* _What is required_: Each line of the material, from the first through the one containing "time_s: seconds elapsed", is to be written out exactly.

* _Data excerpt_:
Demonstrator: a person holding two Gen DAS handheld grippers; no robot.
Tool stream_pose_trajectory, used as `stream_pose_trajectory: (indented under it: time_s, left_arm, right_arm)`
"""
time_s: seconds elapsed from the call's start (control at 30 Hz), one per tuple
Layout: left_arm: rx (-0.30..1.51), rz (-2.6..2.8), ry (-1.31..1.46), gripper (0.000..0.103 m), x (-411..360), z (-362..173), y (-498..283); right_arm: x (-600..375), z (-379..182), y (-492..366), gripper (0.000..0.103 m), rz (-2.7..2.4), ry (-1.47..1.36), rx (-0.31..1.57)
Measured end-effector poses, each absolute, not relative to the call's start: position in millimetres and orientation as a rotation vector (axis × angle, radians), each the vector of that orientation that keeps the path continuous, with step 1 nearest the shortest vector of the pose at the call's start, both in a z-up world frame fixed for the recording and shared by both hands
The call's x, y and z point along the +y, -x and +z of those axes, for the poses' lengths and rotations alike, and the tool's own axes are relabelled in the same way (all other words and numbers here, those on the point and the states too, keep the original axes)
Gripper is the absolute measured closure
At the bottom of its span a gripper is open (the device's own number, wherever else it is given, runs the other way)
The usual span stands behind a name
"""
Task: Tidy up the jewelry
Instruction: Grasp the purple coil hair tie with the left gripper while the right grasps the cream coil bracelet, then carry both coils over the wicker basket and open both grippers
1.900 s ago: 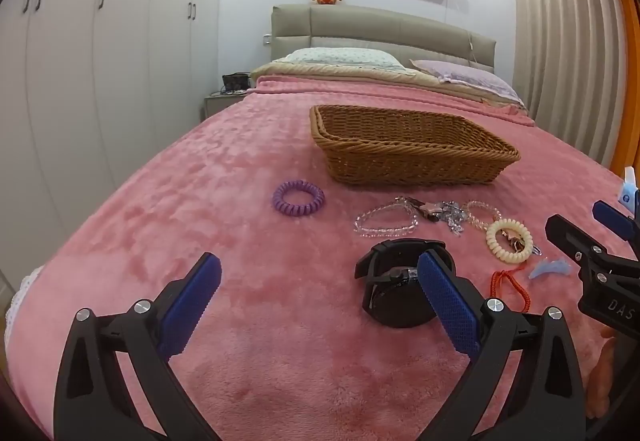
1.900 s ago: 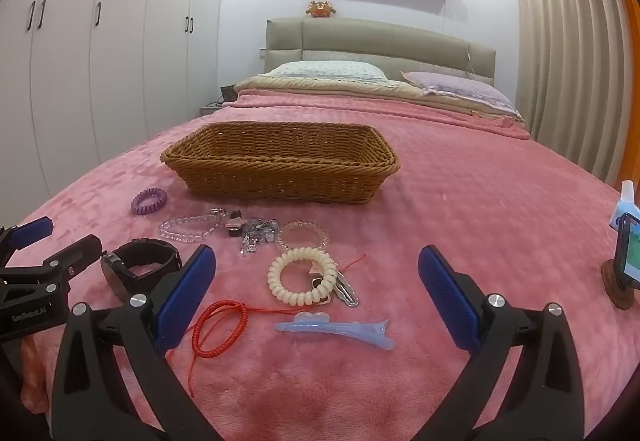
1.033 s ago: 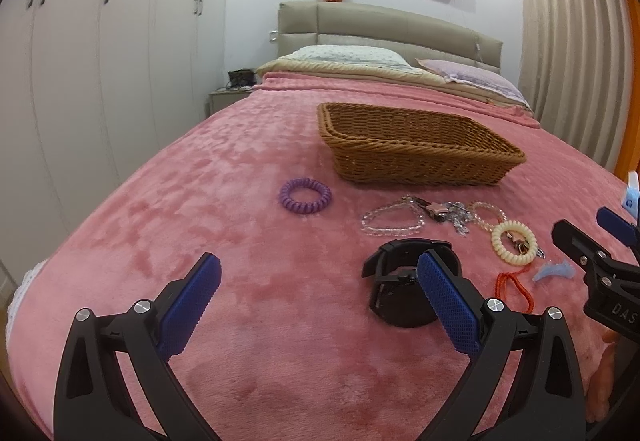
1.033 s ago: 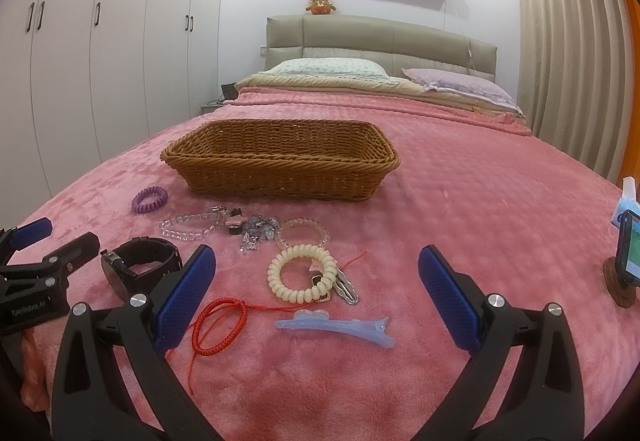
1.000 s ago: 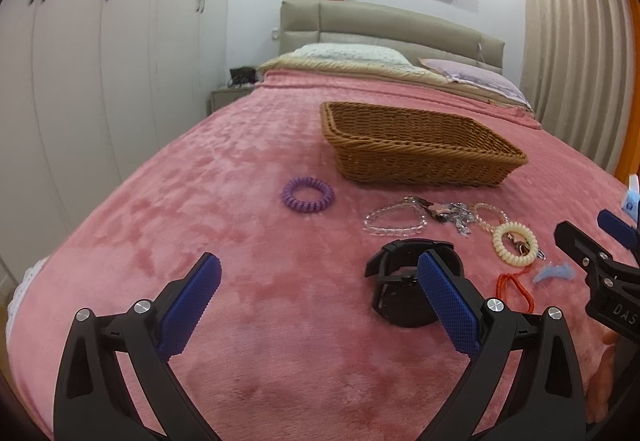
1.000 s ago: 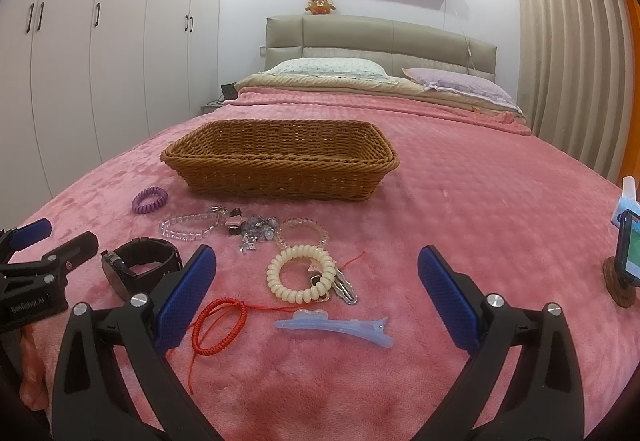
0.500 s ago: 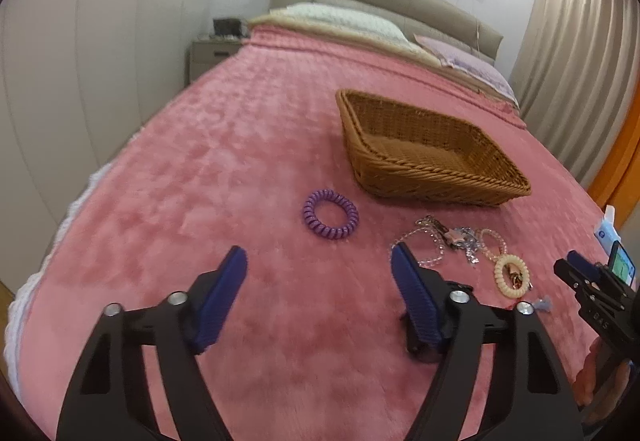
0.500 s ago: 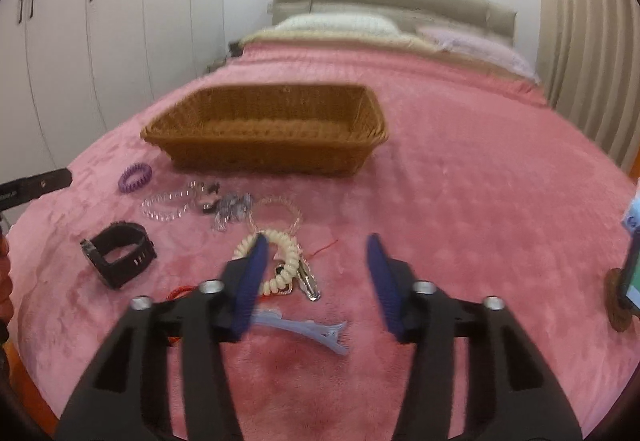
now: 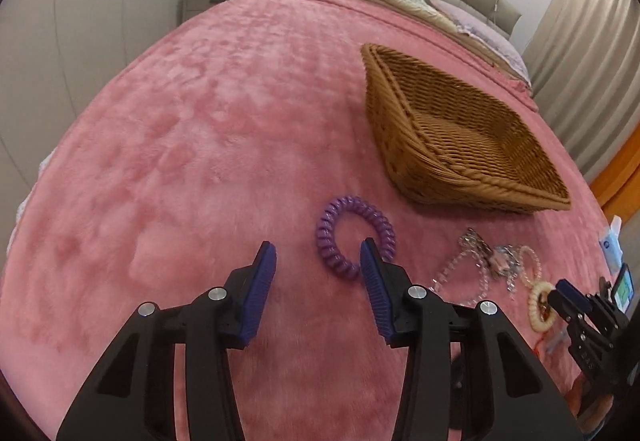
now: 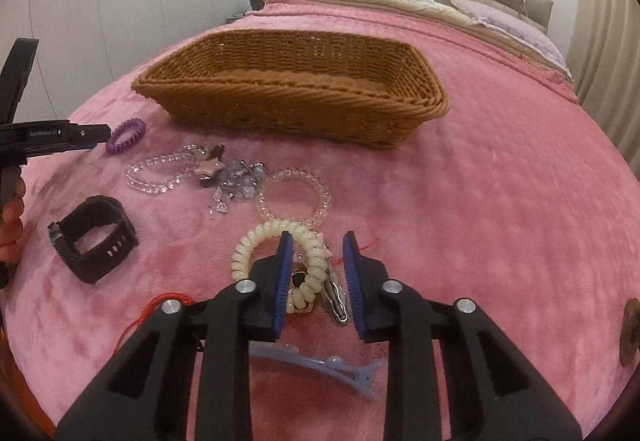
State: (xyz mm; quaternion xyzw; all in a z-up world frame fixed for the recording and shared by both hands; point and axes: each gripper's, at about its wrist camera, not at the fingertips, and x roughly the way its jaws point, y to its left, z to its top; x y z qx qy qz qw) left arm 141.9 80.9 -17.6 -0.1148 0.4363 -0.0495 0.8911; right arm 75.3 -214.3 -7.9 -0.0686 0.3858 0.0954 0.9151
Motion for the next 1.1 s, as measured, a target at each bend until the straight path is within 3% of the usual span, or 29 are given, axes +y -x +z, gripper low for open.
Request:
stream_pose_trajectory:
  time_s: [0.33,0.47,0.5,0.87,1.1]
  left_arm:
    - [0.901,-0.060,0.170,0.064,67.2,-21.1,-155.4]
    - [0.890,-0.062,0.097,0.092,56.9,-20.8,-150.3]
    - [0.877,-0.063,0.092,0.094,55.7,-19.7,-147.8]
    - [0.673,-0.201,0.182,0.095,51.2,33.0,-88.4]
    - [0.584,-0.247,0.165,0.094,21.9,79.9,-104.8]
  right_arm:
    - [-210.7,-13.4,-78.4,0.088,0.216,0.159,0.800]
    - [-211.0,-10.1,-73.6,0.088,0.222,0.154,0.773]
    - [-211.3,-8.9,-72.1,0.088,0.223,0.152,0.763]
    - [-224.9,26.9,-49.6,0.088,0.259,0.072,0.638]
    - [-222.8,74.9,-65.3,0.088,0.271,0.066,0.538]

* _Answer section_:
Demonstrator: a person holding two Gen DAS handheld grippers; no robot.
Tool stream_pose_trajectory, used as `stream_pose_trajectory: (indented under it: time_s, left_arm, right_arm)`
"""
time_s: seconds elapsed from the call's start (control at 30 Hz), one per tuple

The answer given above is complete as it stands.